24.06.2009 - Pressemitteilung - Urteil zum Altpapierstreit bekräftigt unsere Position
„Obgleich die Urteilsbegründung noch nicht vorliegt, besteht Grund zum Optimismus, denn das unlängst ergangene Urteil des Bundesverwaltungsgerichts zur Papiersammlung privater Unternehmen scheint deutlich unsere Rechtsposition zu bestätigen“, stellt Wilhelm Behne, Sprecher der Arbeitsgruppe Abfallwirtschaft in der SPD-Regionsfraktion, erfreut fest.
„Es ist zu hoffen, dass nun endlich Ruhe im Häuserkampf ums Altpapier einkehrt und sich auch das Remondis-Problem erledigt!“
Es sei schon immer Auffassung der SPD-Fraktion gewesen, dass die Papiersammlung aus Privathaushalten als Teil der öffentlichen Daseinsvorsorge zu gelten habe und die Rosinenpickerei privater Altpapiersammler zu unterbleiben habe.

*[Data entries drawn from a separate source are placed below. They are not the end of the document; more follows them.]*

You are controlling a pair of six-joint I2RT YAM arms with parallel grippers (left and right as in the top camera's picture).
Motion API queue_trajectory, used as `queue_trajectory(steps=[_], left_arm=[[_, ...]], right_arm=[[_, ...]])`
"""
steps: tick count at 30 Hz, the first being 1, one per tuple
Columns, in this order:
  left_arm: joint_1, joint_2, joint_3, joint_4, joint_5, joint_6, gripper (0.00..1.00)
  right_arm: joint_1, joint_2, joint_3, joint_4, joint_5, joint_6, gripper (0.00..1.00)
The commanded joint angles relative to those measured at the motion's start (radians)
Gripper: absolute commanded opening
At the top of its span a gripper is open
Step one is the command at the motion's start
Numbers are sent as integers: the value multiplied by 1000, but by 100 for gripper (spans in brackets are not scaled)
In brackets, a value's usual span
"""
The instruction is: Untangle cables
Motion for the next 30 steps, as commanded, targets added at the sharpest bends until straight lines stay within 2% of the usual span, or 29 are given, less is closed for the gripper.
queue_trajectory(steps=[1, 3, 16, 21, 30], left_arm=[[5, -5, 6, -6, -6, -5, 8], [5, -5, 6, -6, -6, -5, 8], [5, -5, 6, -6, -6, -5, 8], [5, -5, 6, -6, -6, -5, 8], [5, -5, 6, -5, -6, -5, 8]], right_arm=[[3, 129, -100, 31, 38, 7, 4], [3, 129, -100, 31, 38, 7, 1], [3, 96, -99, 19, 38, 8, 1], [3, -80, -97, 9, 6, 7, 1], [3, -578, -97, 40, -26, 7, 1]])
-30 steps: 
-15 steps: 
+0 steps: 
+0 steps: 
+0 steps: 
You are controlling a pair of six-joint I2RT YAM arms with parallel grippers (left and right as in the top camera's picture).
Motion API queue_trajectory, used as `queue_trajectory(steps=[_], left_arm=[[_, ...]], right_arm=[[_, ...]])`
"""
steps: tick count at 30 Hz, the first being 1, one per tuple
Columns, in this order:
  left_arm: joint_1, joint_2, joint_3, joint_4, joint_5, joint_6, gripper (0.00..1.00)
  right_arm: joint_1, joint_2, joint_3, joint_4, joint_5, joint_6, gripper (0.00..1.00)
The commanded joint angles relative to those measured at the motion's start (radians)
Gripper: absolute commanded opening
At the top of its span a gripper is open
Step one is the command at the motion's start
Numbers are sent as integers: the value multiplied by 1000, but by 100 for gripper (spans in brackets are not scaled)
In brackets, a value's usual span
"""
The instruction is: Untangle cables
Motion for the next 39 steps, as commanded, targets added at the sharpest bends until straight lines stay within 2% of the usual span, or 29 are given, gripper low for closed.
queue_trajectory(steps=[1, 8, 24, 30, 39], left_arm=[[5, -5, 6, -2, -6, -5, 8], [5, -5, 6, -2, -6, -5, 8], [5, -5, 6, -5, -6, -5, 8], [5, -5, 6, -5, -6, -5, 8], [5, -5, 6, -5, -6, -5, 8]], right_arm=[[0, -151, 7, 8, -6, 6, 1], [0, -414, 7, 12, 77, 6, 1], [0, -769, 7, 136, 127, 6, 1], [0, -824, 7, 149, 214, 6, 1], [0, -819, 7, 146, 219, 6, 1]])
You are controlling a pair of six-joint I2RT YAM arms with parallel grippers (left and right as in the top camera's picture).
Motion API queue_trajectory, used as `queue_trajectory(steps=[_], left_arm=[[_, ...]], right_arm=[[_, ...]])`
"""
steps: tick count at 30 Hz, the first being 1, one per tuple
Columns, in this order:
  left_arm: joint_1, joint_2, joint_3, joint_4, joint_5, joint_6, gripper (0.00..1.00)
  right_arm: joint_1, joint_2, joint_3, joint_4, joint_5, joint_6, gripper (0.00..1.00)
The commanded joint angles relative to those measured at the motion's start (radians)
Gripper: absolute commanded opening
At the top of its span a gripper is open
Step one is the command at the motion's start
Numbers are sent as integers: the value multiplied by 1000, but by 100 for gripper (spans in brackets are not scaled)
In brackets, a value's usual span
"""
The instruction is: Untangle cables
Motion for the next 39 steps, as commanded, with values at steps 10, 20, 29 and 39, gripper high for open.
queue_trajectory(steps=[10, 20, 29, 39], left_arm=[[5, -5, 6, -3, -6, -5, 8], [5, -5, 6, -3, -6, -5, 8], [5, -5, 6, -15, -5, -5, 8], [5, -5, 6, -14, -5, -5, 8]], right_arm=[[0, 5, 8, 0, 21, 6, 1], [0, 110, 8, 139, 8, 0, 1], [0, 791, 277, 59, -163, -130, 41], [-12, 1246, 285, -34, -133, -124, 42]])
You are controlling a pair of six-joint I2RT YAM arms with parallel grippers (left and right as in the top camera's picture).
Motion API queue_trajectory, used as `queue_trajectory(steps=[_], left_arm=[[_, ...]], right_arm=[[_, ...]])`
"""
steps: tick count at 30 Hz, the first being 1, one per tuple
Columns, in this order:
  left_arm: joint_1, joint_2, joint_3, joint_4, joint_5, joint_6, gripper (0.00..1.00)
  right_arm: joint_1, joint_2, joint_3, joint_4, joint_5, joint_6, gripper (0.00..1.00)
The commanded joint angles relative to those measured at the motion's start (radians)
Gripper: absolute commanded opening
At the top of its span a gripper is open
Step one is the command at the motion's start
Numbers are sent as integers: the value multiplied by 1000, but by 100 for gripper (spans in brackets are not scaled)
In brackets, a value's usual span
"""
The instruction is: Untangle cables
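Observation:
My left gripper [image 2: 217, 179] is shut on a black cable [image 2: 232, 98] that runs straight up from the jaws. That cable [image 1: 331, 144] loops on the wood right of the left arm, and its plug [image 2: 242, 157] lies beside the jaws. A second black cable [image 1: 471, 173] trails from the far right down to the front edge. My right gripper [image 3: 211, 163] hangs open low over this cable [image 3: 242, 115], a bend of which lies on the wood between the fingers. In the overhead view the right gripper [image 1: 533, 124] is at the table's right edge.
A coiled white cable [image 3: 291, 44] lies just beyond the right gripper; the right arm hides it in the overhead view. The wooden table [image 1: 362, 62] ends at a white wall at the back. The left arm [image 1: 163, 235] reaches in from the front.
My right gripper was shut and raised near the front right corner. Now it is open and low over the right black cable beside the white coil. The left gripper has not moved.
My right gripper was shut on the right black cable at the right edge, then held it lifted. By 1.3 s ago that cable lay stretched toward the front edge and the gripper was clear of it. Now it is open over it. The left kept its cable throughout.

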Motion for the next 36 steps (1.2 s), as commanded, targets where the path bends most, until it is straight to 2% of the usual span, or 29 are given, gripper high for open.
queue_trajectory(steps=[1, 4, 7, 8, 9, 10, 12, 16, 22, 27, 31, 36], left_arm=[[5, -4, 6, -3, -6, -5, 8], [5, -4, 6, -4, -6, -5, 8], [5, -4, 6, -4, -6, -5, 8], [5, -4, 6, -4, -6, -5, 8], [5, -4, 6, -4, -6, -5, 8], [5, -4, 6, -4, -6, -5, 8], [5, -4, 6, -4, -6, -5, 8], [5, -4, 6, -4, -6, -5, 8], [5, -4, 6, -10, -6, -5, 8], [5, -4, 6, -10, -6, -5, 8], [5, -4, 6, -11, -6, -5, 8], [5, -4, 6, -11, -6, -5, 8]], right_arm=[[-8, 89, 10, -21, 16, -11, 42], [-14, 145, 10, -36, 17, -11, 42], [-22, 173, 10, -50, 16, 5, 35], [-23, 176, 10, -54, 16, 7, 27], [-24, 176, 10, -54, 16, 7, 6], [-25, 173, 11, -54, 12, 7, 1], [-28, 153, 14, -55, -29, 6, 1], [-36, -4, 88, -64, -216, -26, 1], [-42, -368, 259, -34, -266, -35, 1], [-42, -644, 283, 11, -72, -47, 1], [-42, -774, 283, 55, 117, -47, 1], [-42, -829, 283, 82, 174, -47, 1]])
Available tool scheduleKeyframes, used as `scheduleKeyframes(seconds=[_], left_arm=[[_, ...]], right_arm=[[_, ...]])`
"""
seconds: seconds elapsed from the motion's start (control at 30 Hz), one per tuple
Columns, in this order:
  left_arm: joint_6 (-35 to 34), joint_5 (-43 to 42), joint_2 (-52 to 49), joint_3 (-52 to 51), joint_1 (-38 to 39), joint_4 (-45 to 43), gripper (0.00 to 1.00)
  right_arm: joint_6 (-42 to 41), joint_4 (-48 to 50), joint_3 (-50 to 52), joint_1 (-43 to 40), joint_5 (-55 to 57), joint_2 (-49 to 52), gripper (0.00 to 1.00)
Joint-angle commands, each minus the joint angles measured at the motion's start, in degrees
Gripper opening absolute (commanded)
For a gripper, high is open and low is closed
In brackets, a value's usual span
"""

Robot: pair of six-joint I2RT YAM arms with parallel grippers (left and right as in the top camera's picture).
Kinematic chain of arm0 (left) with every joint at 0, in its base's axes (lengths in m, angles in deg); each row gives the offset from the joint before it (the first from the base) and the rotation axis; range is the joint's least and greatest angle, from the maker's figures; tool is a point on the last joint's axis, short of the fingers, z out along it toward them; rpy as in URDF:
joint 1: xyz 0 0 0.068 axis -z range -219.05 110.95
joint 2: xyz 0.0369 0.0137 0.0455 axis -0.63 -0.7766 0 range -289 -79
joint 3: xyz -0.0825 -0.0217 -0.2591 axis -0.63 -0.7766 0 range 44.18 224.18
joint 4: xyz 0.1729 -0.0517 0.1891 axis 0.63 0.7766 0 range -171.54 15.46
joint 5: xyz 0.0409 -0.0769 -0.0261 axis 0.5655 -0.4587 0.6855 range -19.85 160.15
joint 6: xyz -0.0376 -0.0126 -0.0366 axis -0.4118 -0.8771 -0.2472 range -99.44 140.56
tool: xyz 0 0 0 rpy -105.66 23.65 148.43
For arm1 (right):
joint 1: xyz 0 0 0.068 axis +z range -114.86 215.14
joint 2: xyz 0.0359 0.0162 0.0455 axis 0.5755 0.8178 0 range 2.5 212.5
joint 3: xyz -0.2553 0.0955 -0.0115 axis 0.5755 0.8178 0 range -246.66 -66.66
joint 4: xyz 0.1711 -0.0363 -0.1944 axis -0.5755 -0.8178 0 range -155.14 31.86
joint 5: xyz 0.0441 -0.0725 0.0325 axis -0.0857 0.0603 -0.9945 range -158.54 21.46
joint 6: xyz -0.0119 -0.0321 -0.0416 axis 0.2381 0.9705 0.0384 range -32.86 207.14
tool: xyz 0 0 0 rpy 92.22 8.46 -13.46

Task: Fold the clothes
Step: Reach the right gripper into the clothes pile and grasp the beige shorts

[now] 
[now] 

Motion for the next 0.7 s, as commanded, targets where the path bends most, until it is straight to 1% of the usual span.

„Hier handelt es sich um einen gewichtigen Teil der öffentlichen Daseinsvorsorge, der nicht mal so eben dem kurzfristigen Profitstreben privater Unternehmen unterworfen werden darf“, ergänzt Fraktionsvorsitzender, Bodo Messerschmidt. Neben dem Erhalt einer hohen Servicequalität sei es im hochgradigen Interesse der Kundinnen und Kunden, wenn der Erlös aus der Papiersammlung auch künftig vollständig zur Gebührenstabilität beitrage.
„Wir sind jetzt natürlich gespannt, wie sich unsere politische Konkurrenz, deren besonderes Anliegen in der PPS-Förderung (PrivatPapierSammlungen) bestand, dazu verhalten wird“.